RacquetX and marketing agency LaneTerralever (LT) published a report titled Who’s on the Court: A Profile of Today’s Racquet Sports Player, available online, to lay out the results of a survey they conducted in February of this year.
The sample was 506 people in the US who have played “at least one racquet sport in the past year” and, the authors say, “represents a solid cross-section of U.S. consumers of all ages, geographies, income levels, and ethnicities.” However, it “slightly” oversamples households with annual incomes above $100,000 “because that population tends to have the most time and disposable funds for sports activities.”
Here are the key findings:
- “Tennis is here to stay, with 53% of people reporting it was their primary racquet sport played.”
- “Many pickleball players (39%) also play tennis.”
- “Public courts are the most popular places to play.”
- “Badminton is popular among younger consumers.”
- “Racquet sports have appeal across all generations and different demographics.”
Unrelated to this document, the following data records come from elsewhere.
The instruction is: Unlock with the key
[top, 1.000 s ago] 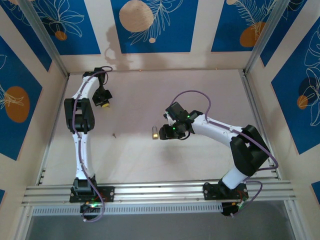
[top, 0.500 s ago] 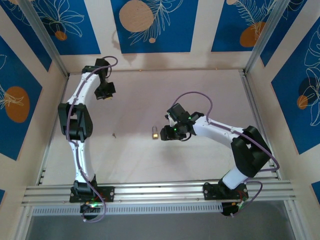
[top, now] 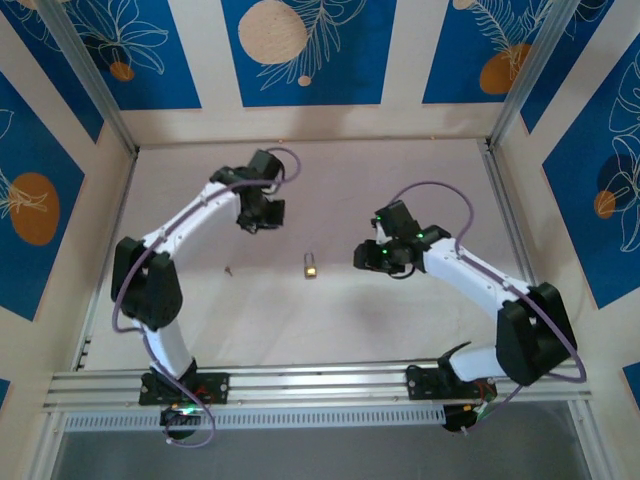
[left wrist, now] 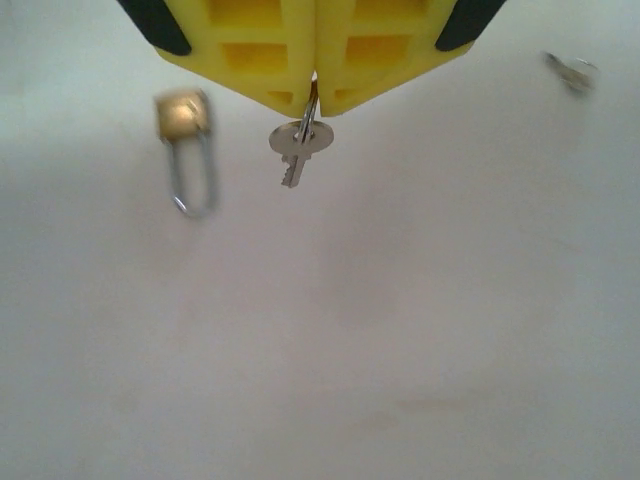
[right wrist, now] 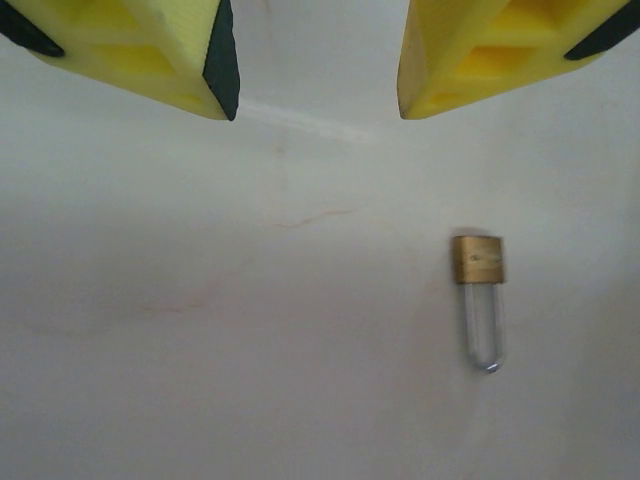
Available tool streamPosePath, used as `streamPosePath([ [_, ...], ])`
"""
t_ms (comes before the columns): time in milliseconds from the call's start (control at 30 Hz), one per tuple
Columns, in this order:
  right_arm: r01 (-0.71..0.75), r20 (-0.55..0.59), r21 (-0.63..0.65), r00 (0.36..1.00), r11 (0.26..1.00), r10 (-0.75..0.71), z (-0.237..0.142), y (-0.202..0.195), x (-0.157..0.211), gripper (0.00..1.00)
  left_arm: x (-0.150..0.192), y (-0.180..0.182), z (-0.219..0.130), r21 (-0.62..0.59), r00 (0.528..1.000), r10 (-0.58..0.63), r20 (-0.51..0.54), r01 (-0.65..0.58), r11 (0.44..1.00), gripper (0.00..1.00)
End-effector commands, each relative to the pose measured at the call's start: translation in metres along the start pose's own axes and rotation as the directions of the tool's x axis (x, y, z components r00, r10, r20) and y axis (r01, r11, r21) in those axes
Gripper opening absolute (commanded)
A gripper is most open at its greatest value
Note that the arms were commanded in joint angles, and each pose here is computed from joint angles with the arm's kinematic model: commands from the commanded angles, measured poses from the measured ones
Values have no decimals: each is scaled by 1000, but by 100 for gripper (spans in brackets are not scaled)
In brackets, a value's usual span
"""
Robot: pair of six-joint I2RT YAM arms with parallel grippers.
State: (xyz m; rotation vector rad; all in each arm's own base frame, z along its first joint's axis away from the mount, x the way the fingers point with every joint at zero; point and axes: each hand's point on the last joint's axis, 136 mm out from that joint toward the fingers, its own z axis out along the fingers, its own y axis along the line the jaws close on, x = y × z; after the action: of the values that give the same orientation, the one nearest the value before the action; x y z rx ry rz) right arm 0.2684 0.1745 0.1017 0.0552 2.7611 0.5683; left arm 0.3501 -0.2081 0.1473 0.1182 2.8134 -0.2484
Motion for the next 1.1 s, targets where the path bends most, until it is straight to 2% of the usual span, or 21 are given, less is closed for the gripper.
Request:
streamPosePath([
  [0, -79, -2, 27, 997, 996, 80, -13, -22, 13, 47, 33, -37, -7, 80, 1000, 12, 2, -12, 997, 0],
  [233, -160, 48, -3, 986, 987, 160, -31, -42, 15, 47, 108, -103, 12, 204, 992, 84, -92, -63, 977, 0],
  [467, -196, 40, -36, 980, 980, 197, -33, -46, 18, 47, 147, -151, 34, 301, 964, 151, -219, -80, 950, 0],
  [567, -201, 42, -32, 979, 979, 202, -33, -48, 19, 47, 151, -159, 44, 285, 960, 172, -222, -105, 953, 0],
  [733, -212, 45, -29, 976, 977, 213, -32, -55, 20, 47, 161, -178, 62, 323, 945, 181, -272, -87, 942, 0],
  [1067, -235, 49, -43, 970, 971, 237, -33, -66, 22, 48, 149, -194, 82, 303, 924, 238, -299, -144, 942, 0],
])
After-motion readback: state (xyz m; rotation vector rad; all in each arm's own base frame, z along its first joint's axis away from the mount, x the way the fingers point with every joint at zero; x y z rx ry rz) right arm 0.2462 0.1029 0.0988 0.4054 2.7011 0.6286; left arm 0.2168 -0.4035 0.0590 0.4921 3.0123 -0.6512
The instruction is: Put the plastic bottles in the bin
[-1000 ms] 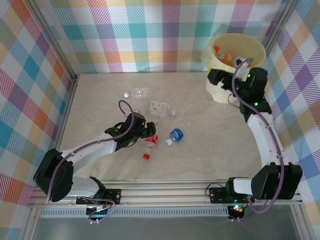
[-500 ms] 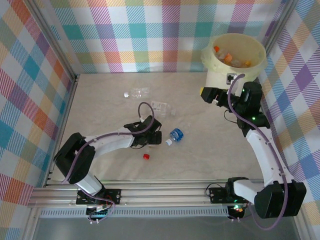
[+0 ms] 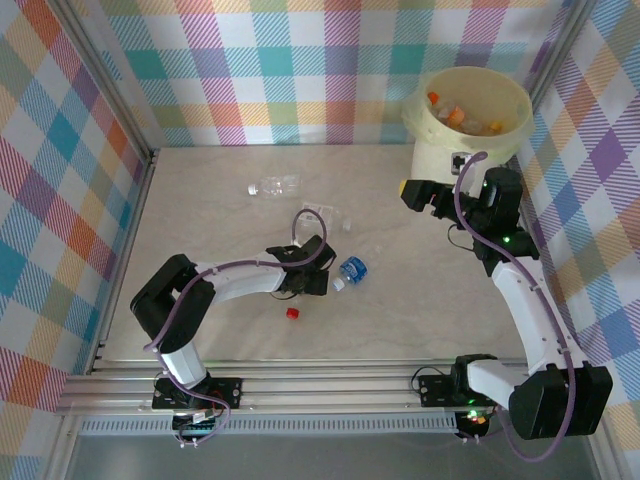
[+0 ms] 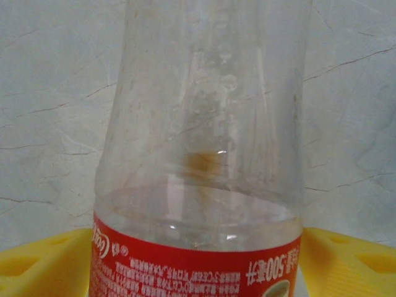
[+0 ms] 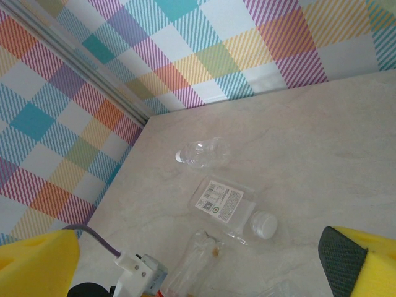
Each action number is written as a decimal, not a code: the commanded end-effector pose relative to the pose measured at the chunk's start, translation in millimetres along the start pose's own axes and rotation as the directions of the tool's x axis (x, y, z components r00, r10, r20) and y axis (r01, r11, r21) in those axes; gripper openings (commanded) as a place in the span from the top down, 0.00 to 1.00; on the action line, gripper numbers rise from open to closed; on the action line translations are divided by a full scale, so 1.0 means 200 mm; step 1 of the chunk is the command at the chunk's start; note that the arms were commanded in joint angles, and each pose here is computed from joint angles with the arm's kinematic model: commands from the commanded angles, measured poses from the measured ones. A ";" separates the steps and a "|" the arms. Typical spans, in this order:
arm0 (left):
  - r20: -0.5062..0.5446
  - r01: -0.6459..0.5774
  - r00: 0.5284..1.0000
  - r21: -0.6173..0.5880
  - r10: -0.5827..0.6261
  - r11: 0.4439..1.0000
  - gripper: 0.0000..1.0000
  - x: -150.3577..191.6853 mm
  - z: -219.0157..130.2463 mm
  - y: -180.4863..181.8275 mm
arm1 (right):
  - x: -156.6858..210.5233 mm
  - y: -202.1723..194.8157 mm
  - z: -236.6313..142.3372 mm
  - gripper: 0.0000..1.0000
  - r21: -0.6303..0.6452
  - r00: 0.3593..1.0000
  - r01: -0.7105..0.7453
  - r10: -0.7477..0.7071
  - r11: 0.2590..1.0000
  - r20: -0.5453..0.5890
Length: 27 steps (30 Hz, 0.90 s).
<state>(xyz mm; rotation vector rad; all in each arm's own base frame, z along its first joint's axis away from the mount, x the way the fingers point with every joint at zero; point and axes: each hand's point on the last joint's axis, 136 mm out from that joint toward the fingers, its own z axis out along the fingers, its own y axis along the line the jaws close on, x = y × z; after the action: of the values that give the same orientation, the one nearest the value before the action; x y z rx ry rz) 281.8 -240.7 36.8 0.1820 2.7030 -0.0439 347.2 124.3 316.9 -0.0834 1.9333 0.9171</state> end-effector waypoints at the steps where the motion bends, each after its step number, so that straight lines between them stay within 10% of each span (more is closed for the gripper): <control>1: -0.030 -0.040 0.999 0.003 0.040 0.999 0.20 0.06 0.01 0.00 | 0.01 0.00 0.02 0.00 -0.016 1.000 0.000 0.000 1.000 -0.007; 19: -0.016 -0.064 0.998 -0.018 0.064 0.998 0.40 0.05 0.02 0.02 | 0.00 0.04 0.04 0.00 -0.069 0.999 -0.044 0.043 0.997 -0.016; 27: 0.180 -0.043 0.984 0.149 0.016 0.988 0.48 -0.15 -0.25 -0.07 | -0.06 0.12 0.07 0.00 -0.166 0.998 -0.058 0.052 0.984 -0.039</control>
<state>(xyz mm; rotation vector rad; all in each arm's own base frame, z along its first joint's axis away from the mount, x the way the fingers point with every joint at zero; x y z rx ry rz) 280.6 -240.1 56.9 0.2328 2.6386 -0.1043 353.0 137.9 313.1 -0.0899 1.9525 1.0507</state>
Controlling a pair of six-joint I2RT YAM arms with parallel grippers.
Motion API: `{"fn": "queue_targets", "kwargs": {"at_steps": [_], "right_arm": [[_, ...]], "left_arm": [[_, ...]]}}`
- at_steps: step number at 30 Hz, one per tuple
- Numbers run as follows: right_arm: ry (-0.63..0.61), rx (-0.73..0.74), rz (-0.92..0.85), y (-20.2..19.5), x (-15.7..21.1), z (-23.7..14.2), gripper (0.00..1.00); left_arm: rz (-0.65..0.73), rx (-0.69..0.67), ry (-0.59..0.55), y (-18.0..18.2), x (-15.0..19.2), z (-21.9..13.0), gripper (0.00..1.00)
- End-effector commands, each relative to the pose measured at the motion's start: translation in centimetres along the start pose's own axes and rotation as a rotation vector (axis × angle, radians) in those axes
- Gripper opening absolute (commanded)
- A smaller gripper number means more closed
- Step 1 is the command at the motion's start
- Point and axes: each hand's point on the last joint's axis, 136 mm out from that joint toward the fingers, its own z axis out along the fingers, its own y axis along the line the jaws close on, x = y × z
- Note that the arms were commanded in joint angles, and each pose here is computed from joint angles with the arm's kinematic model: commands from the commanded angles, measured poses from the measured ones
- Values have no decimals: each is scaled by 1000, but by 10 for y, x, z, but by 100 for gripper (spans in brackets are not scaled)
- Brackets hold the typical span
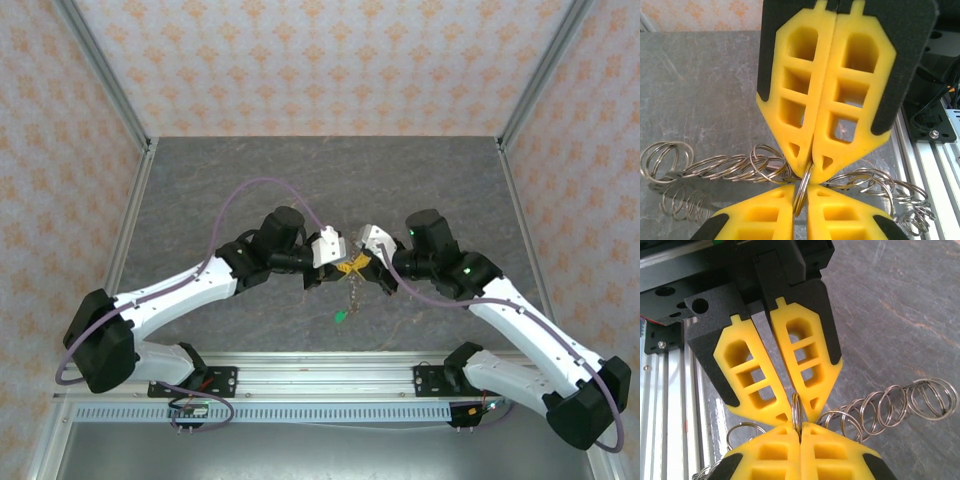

- “Most people (76%) play at least weekly.”
- “17% of people play daily or multiple times a day.”
- “Non-sport-specific workout clothes are the most popular player attire.”
- “Health trackers are the most valued technology, but scheduling and social apps are also popular.”
The top four racquet sports overall are tennis (80%), table tennis (51%), pickleball (47%) and badminton (39%). Almost all of the respondents (99%) plan to keep doing what they’re doing, and more than half (56%) plan to play more, with almost half (43%) planning to add a racquet sport. Women, it turns out, are more interested in adding a racquet sport than men (48% vs 36%).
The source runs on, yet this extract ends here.